Federal Judge Strikes Down Hydraulic Fracturing Regulations

A federal judge in Wyoming has struck down the Obama administration’s regulations on hydraulic fracturing, ruling that the U.S. Bureau of Land Management doesn’t have the authority to establish rules over fracking on federal and Indian lands, according to National Public Radio.

U.S. District Judge Scott Skavdahl said Congress had not granted the BLM that power, and had instead chosen to specifically exclude fracking from federal oversight.

Skavdahl made it clear what he was – and wasn’t – considering in his ruling.

“The issue before this Court is not whether hydraulic fracturing is good or bad for the environment or the citizens of the United States,” he wrote. The question, instead, is “whether Congress has delegated to the Department of Interior legal authority to regulate hydraulic fracturing. It has not.”

The BLM rules in question include a requirement that companies drilling for oil and natural gas disclose the chemicals they use in the fracking process. They also mandate storage protocols for recovered wastewater, cement barriers between wells and water zones, and detailed disclosure of the locations of existing wells.

“Judge Skavdahl – who was appointed by President Obama – initially blocked the rules last summer,” NPR’s Giles Snyder reported. The regulations have been stayed since then.

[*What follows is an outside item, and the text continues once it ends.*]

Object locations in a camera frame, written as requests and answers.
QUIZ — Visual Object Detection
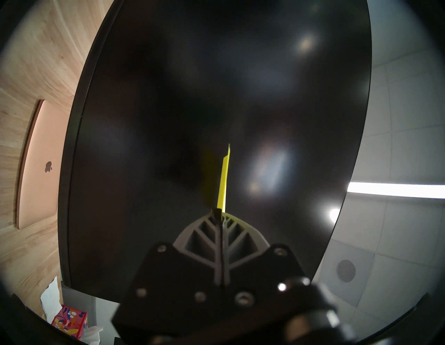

“The rules attempted to address a boom in the industry,” Giles added. “But opponents, including the states of Colorado, North Dakota, Utah and Wyoming, argued the administration overstepped its bounds.”

Those four states, along with the Ute Indian tribe, brought the issue to the court. And Skavdahl agreed that the BLM, a bureau of the Department of the Interior, had never been granted the authority to regulate fracking.

Before 2005, Skavdahl said, that authority would have fallen on the Environmental Protection Agency, which is authorized to protect underground water sources. Skavdahl concluded that, because Congress specifically removed federal authority to oversee fracking, the nation’s legislators weren’t intending for another federal agency to step in and take on a similar role.